→ Problem requirements
Starting at the first line of the records and stopping at the line that contains "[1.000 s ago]", transcribe every line exactly and leave out the pictures.

→ Source data
BEGIN

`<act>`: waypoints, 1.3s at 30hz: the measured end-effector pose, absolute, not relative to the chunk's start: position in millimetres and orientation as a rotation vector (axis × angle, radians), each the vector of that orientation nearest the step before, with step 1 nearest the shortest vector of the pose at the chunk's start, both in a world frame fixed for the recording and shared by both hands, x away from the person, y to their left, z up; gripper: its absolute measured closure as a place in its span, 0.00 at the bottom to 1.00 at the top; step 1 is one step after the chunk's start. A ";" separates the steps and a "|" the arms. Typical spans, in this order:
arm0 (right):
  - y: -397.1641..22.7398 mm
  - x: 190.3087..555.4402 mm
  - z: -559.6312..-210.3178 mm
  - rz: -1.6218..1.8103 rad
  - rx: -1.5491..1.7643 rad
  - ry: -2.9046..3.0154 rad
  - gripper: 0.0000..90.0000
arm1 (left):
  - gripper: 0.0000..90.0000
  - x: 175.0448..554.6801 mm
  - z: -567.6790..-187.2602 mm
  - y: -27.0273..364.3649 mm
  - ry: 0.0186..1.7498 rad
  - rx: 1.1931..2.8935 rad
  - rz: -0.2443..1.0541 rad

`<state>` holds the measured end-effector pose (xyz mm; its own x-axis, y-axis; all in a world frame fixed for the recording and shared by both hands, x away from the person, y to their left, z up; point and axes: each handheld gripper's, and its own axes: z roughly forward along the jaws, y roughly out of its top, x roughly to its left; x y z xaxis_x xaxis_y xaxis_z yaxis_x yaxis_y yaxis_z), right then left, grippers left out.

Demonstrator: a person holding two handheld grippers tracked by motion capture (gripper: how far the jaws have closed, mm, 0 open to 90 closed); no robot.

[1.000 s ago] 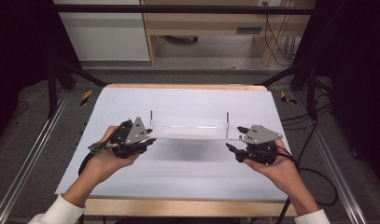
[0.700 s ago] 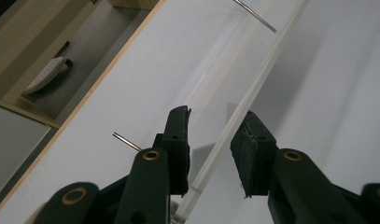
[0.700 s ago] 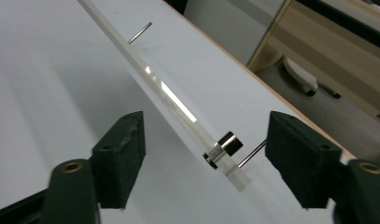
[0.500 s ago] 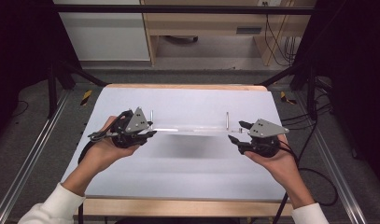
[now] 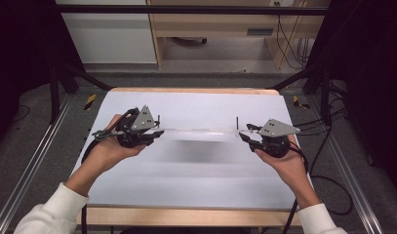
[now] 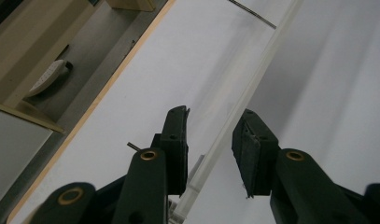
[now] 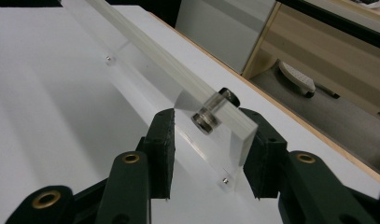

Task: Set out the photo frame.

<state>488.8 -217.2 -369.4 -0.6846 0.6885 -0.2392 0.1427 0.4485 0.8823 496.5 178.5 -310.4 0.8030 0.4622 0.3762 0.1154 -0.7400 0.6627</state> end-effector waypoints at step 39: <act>-216.0 522.4 -350.7 1.294 0.895 2.112 0.59 | 0.08 459.6 -346.1 217.9 0.763 1.851 0.754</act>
<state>522.4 -216.0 -350.7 -0.6574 0.7496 -0.0767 0.2719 0.3309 0.9036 459.6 217.9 -346.1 0.6132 0.7716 0.1689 0.1775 -0.3430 0.9224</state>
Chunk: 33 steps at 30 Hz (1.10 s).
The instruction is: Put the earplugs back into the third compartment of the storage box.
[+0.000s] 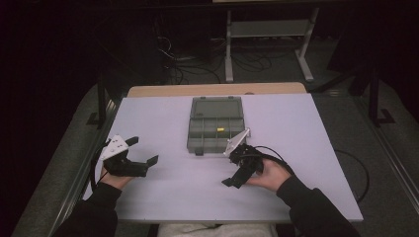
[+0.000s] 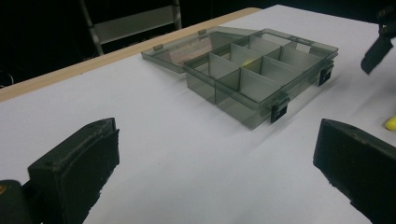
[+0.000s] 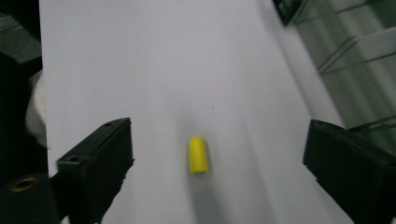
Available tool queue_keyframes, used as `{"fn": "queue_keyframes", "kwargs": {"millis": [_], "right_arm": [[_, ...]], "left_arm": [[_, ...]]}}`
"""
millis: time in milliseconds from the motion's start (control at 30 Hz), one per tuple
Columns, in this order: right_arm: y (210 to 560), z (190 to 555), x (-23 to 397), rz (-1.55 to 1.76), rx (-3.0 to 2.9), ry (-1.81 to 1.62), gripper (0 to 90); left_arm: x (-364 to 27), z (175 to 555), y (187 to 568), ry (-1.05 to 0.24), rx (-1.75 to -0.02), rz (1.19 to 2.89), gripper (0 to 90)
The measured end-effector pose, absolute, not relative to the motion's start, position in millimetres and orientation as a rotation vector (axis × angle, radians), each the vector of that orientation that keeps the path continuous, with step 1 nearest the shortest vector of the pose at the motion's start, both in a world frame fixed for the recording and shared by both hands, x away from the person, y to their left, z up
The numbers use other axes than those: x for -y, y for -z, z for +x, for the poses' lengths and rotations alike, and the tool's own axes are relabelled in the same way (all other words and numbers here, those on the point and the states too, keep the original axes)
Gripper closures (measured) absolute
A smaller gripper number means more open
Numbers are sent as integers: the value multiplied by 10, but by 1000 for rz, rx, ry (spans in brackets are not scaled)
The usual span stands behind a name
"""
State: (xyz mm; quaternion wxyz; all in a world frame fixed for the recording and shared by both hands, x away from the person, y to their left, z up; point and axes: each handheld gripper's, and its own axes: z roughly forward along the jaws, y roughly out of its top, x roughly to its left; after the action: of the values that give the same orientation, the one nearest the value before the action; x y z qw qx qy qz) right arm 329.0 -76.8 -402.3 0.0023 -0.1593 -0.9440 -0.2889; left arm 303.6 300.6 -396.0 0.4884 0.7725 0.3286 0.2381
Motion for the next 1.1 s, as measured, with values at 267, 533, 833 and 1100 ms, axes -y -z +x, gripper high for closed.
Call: {"fn": "queue_keyframes", "kwargs": {"millis": [267, 533, 833, 1100], "right_arm": [[4133, 3272, 704, -446, 2947, 825, 216], [4186, 3242, 674, -391, 2965, 762, 466], [4252, 3222, 639, -378, 3019, 690, 713], [4242, 3216, 637, -366, 3014, 688, 790]], "left_arm": [[-3005, 3037, 3961, -576, -798, 1876, 0], [-3004, 3034, 3960, -575, -799, 1874, 0], [-3003, 3034, 3961, -574, -800, 1873, 0], [-3003, 3034, 3960, -574, -800, 1873, 0]]}}
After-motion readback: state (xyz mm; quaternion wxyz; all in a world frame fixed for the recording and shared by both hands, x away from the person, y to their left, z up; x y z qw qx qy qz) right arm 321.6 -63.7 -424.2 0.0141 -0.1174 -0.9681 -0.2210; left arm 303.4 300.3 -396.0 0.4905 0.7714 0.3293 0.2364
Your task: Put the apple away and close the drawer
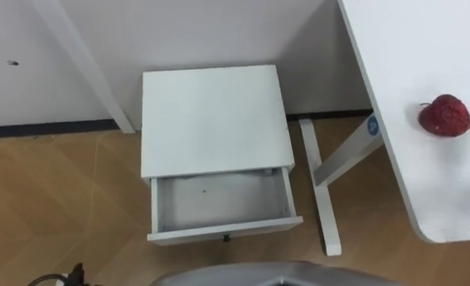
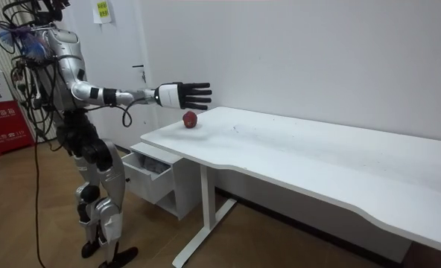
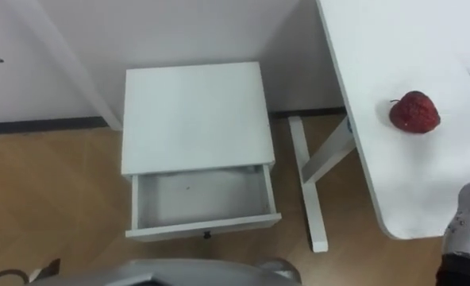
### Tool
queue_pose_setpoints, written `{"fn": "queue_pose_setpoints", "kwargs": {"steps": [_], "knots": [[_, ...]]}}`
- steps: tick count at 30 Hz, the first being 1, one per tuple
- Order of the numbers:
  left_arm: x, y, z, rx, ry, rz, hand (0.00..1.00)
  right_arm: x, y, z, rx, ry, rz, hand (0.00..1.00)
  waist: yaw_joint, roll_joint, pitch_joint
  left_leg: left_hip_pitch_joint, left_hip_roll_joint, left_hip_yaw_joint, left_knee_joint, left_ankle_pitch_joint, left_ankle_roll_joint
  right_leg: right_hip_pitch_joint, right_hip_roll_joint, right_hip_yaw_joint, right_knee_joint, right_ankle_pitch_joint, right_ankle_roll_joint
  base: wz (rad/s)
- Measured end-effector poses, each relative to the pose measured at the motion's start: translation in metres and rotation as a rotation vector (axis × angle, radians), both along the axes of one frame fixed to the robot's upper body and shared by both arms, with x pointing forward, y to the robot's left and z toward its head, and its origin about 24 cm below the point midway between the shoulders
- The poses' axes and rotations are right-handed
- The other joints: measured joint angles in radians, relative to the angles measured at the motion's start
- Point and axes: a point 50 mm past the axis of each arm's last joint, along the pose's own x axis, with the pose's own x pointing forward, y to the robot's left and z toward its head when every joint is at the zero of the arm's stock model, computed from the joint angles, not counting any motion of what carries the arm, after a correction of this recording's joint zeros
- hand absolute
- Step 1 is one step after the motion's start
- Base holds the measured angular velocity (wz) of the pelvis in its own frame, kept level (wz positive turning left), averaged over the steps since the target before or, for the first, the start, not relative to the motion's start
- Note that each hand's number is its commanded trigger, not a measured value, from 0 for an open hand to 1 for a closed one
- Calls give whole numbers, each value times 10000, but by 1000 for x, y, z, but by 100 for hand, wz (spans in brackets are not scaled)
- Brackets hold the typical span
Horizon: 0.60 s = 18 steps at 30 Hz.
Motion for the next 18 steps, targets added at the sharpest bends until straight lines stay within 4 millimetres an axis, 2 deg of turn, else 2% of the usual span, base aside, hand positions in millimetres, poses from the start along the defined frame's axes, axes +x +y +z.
{"fn": "queue_pose_setpoints", "kwargs": {"steps": [4,10,14,18], "knots": [[-4,-1,0,-18,100,-6,0,10,9,-6,-39,689,1179,0,18,-34,17,-13,-1,-18,-13,0,0,-10,-9,-36,2,0,0,1],[0,-1,0,-85,24,-88,0,20,18,-10,-592,1764,2818,0,26,-128,-10,0,-38,-26,-16,0,0,1,-8,-12,-5,0,0,0],[1,-2,-1,-165,42,-156,0,28,28,-13,-1030,2426,3969,0,99,-273,-24,25,-42,-12,-9,1,0,19,-6,-11,-12,0,0,-2],[1,-3,-1,-377,85,-246,0,32,32,-14,-1348,2842,4692,0,255,-284,-35,52,-17,5,-1,1,0,43,-19,-12,-11,0,0,0]]}}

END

→ Response to the task
`<act>`: waypoints, 1.3s at 30hz: the measured end-effector pose, absolute, not relative to the chunk's start: position in millimetres and orientation as a rotation vector (axis × angle, radians), each the vector of that orientation nearest the step before, with step 1 nearest the shortest vector of the pose at the chunk's start, both in a world frame fixed for the recording and shared by both hands, x away from the person, y to their left, z up; gripper: its absolute measured closure as a place in its span, 0.00 at the bottom to 1.00 at the top; step 1 is one step after the chunk's start. A ";" separates the steps and a "|" the arms. Typical spans, in this order:
arm0 (right):
  - y: -397.1641..22.7398 mm
  - x: 190.3087..555.4402 mm
  - z: -559.6312..-210.3178 mm
  - rz: -1.6218..1.8103 rad
  - rx: -1.5491..1.7643 rad
  - ry: -2.9046..3.0154 rad
  - gripper: 0.0000..90.0000
arm1 (left):
  - gripper: 0.0000..90.0000
  - x: 175.0448..554.6801 mm
  - z: -567.6790..-187.2602 mm
  - y: -27.0273..364.3649 mm
  - ry: 0.0186..1.7498 rad
  - rx: 1.1931..2.8935 rad
  - rz: -0.2443..1.0541 rad

`<state>` holds the measured end-effector pose (xyz mm; its own x-axis, y-axis; all in a world frame fixed for the recording and shared by both hands, x away from the person, y to their left, z up; point and axes: each handheld gripper's, and its own axes: z roughly forward along the jaws, y roughly out of its top, x roughly to its left; x y z xaxis_x xaxis_y xaxis_z yaxis_x yaxis_y yaxis_z), right then left, grippers left out.

Demonstrator: a person holding two handheld grippers tracked by motion capture (gripper: how far the jaws have closed, mm, 0 open to 90 closed); no robot.

[1.000 s ago] 

Work on this exercise is now complete.